WORK TO COMPLETE.
Check each line of the data for the string "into". Report how many have it, and give nothing else.

SOURCE MATERIAL.

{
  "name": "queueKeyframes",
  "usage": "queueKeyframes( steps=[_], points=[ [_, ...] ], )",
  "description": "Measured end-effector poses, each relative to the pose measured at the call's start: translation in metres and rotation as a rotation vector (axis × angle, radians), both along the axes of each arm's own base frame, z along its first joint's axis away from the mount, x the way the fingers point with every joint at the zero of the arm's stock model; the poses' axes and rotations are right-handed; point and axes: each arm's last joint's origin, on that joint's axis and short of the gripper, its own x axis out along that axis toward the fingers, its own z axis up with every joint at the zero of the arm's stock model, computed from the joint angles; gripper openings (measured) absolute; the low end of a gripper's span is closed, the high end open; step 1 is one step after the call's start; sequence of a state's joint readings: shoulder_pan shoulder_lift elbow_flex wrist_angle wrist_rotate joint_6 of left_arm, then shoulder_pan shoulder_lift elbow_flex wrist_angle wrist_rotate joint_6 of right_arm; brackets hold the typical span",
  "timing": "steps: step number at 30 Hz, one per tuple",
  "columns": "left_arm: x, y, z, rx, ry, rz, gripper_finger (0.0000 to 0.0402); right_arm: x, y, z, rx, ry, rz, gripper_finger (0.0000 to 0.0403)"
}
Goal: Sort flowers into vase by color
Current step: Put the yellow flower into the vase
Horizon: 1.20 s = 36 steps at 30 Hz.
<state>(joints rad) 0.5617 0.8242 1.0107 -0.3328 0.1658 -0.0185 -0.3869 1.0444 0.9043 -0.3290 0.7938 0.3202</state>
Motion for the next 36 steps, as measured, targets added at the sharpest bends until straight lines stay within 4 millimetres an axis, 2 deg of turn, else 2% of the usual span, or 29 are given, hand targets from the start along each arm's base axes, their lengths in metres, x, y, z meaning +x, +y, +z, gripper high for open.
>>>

TASK ANSWER.
2